Ruprecht Helms schrieb am Samstag, den 15. September 2001:
For qmail you have a good replacement for the inetd (tcpserver). And
You don't need qmail for tcpserver; xinetd will also do.
Qmail is a modular mta, much faster than sendmail and you can configure
qmail faster than sendmail? In special cases maybe, with big per-mail recipient lists and with a lot of recipient MXs slow or down, but not in regular operation for 1-to-1 mailings. Configure sendmail in queue-only mode if inbound mail is slow. In my LAN (10base2 wiring), qmail running on FreeBSD 4.4-RC (K6-2/300) sent 3.2 mails/s in a test, sendmail 8.5 mails/s, Postfix 15.3 mails/s. I didn't run that test on Linux because my Linux machines are too busy. qmail's queue handling and preprocessing of inbound mail make it slow. It's SMTP client doesn't to ESMTP PIPELINING (Sendmail does neither, but Postfix does). Bugtraq has been switched from qmail to Postfix for delivering mail because qmail was too slow and could not longer handle the load. qmail is secure and reliable, so is Postfix.
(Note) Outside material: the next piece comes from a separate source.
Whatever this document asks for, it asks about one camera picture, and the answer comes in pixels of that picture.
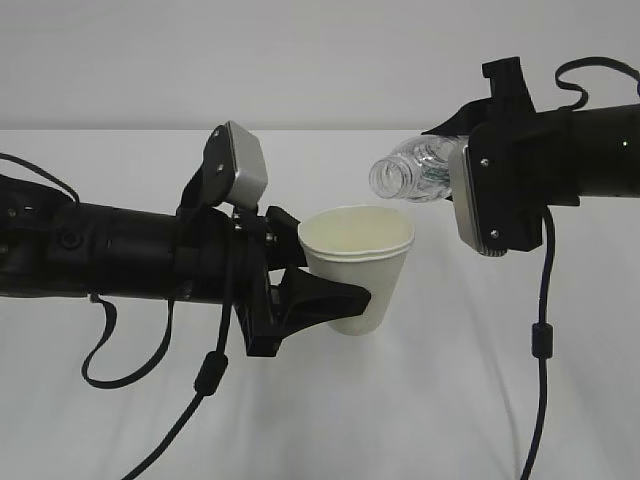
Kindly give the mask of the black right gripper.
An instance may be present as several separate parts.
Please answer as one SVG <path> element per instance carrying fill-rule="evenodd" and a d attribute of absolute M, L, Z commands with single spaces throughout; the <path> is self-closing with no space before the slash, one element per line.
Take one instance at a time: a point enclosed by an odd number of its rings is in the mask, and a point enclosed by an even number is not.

it to use slow internetconnection by using serialmail. One other good fact is the using of Maildirs, so you are able to restore mails from backup if some mail gets lost. The mails will be stored in these directories like files.
You can use maildir with every MTA that is able to use procmail or maildrop as local delivery agent. Postfix will do maildir out of the box, just configure and you're set. Nothing particular of qmail. I would not take the hassle of setting up qmail in a fresh installation. It's too much work, and too different. Postfix is basically unpack, make install if you do it manually, and rpm -Uhv if you install via RPM package.